Gantois était accroupi près du corps allongé sur le dos d’un homme d’une quarantaine d’années, grand, maigre, le visage livide mangé par une barbe noire précocement mêlée de gris et encadré par une longue chevelure qui s’étalait à même le sol. De fines lunettes à monture dorée dont l’élégance contrastait avec la veste et le pantalon de toile bleue, des vêtements d’ouvrier, avaient roulé à côté de lui au moment de sa chute. Stalloni et deux de ses techniciens s’affairaient, relevaient des empreintes, prélevaient des fibres, des cheveux, exploraient minutieusement le carrelage à l’aide d’instruments mystérieux pour Jacobsen qui avait la technologie en horreur et se fiait davantage à son intuition qu’à un laser.
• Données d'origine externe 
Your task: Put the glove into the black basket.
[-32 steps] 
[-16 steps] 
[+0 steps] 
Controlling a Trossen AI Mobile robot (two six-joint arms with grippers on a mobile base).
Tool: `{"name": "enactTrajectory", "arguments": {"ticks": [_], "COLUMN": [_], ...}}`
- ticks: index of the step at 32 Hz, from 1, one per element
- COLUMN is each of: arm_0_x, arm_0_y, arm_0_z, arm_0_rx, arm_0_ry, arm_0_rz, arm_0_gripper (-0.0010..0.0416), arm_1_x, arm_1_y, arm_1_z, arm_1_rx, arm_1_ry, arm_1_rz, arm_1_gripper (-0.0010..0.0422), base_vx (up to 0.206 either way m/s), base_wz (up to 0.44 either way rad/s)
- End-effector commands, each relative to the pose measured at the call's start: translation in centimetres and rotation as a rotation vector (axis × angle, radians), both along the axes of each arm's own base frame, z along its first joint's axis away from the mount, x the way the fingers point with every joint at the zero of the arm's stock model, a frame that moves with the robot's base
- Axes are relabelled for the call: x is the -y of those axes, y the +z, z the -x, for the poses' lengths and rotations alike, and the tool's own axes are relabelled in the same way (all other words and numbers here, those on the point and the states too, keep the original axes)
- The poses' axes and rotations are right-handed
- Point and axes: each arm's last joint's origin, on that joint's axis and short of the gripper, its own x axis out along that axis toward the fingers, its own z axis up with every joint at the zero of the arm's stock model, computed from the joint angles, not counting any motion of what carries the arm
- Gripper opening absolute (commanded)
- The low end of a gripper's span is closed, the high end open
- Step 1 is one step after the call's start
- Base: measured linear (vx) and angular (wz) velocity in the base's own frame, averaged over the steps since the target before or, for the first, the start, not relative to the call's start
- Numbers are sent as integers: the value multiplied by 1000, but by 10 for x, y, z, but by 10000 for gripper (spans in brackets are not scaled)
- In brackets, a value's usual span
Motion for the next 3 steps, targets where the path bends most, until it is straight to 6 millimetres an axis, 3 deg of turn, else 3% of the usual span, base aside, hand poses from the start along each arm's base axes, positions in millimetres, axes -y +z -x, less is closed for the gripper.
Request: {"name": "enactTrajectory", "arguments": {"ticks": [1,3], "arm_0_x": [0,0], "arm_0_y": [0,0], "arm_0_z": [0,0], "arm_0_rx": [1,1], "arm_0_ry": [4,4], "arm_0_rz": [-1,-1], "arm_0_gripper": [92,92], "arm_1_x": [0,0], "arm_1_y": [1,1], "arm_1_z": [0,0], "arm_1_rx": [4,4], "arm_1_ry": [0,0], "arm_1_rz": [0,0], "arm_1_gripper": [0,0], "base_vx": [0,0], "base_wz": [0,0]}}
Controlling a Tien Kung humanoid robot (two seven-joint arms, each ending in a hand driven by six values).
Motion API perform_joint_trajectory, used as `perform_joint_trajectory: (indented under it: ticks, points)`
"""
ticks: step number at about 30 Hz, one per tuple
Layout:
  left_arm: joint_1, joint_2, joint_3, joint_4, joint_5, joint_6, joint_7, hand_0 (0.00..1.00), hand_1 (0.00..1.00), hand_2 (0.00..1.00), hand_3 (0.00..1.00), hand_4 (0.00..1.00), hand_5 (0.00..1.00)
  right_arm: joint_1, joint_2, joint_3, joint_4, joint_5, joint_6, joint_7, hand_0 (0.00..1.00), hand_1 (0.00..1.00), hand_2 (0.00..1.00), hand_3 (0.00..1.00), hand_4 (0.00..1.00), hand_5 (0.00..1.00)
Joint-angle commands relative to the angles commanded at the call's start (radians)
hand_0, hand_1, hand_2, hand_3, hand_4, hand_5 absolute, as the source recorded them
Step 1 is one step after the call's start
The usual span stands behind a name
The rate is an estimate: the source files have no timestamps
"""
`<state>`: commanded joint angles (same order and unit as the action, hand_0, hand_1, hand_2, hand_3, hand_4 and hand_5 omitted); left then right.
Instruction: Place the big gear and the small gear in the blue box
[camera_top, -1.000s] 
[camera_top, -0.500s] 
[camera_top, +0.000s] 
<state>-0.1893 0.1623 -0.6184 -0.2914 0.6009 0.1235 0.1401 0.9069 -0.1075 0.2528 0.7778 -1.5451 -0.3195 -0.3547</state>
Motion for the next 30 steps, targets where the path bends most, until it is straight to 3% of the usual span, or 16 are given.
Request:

Gantois se redressa pour le saluer et désigna la poitrine de Mendès d’où émergeait le manche d’une espèce de stylet ou de coupe-papier.

– Un seul coup, d’une extrême violence, avec une lame acérée qui devait traîner sur la table. En plein cœur, entre les côtes. Mort instantanée. L’assassin n’a même pas pris la peine de retirer l’arme de la plaie.

– Une idée de l’heure ?, lança Jeanine qui examinait la scène de l’extérieur.

– Hier soir, entre vingt-et-une heures et minuit, mais on en saura plus après l’autopsie. D’après son amie, il soupait régulièrement vers vingt heures. L’analyse du contenu de l’estomac peut s’avérer décisive. Le sol est froid malgré la saison. Ça peut avoir des conséquences non négligeables sur la température du corps et sa rigidité.

– Un laps de temps intéressant, intervint Corinne. Il fait encore clair à vingt-et-une heures. Un voisin a pu apercevoir quelqu’un sortir en vitesse.